__What you will do__. The answer must be the full listing, repeated exactly.

__Data__.

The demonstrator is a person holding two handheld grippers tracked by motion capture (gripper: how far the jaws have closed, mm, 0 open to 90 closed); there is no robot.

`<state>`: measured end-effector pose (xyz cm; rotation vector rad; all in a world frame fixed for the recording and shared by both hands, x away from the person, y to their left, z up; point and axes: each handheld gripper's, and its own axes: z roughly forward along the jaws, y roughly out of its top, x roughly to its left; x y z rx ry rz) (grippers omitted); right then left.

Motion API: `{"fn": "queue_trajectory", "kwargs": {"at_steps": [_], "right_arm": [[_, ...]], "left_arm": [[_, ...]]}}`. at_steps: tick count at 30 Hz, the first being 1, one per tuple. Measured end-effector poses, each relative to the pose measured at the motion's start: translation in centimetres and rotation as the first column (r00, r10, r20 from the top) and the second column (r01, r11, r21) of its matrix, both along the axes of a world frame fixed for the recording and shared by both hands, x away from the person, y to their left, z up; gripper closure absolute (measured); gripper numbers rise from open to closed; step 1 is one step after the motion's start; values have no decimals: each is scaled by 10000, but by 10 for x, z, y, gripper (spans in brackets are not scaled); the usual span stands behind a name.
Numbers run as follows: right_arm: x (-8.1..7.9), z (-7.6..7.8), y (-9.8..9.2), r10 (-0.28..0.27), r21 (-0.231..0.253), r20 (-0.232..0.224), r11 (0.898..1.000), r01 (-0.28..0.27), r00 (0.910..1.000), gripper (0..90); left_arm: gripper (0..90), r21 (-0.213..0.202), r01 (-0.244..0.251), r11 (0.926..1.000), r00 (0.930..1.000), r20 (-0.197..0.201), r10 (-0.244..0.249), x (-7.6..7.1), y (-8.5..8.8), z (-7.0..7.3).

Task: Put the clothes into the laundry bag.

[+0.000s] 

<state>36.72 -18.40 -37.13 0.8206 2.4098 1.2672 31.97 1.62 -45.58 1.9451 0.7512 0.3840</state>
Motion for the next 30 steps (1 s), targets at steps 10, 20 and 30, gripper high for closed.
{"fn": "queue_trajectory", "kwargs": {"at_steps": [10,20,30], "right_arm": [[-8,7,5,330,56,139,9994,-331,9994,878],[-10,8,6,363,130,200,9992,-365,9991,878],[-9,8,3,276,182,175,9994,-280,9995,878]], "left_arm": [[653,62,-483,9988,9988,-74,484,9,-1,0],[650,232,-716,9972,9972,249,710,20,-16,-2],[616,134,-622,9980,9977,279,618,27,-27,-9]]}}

__Exercise solution__.
The demonstrator is a person holding two handheld grippers tracked by motion capture (gripper: how far the jaws have closed, mm, 0 open to 90 closed); there is no robot.

`<state>`: measured end-effector pose (xyz cm; rotation vector rad; all in a world frame fixed for the recording and shared by both hands, x away from the person, y to their left, z up; point and axes: each handheld gripper's, and its own axes: z roughly forward along the jaws, y roughly out of its top, x roughly to its left; x y z rx ry rz) (grippers omitted); right then left.

Motion API: `{"fn": "queue_trajectory", "kwargs": {"at_steps": [_], "right_arm": [[_, ...]], "left_arm": [[_, ...]]}}`. at_steps: tick count at 30 Hz, the first being 1, one per tuple. Measured end-effector poses, each relative to the pose measured at the motion's start: translation in centimetres and rotation as the first column (r00, r10, r20 from the top) and the second column (r01, r11, r21) of its matrix, both along the axes of a world frame fixed for the recording and shared by both hands, x away from the person, y to their left, z up; gripper closure absolute (measured); gripper numbers rise from open to closed; step 1 is one step after the motion's start; values have no decimals: each is scaled by 10000, but by 10 for x, z, y, gripper (spans in brackets are not scaled); the usual span stands behind a name.
Numbers run as follows: right_arm: x (-8.1..7.9), z (-7.6..7.8), y (-9.8..9.2), r10 (-0.28..0.27), r21 (-0.231..0.253), r20 (-0.232..0.224), r11 (0.898..1.000), r01 (-0.28..0.27), r00 (0.910..1.000), gripper (0..90); left_arm: gripper (0..90), r21 (-0.213..0.202), r01 (-0.244..0.251), r11 (0.926..1.000), r00 (0.930..1.000), r20 (-0.197..0.201), r10 (-0.244..0.249), x (-7.6..7.1), y (-8.5..8.8), z (-7.0..7.3).

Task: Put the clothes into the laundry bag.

[+0.000s] 

<state>36.72 -18.40 -37.13 0.8206 2.4098 1.2672 31.97 1.62 -45.58 1.9451 0.7512 0.3840</state>
Motion for the next 30 steps (1 s), targets at steps 10, 20 and 30, gripper high for closed.
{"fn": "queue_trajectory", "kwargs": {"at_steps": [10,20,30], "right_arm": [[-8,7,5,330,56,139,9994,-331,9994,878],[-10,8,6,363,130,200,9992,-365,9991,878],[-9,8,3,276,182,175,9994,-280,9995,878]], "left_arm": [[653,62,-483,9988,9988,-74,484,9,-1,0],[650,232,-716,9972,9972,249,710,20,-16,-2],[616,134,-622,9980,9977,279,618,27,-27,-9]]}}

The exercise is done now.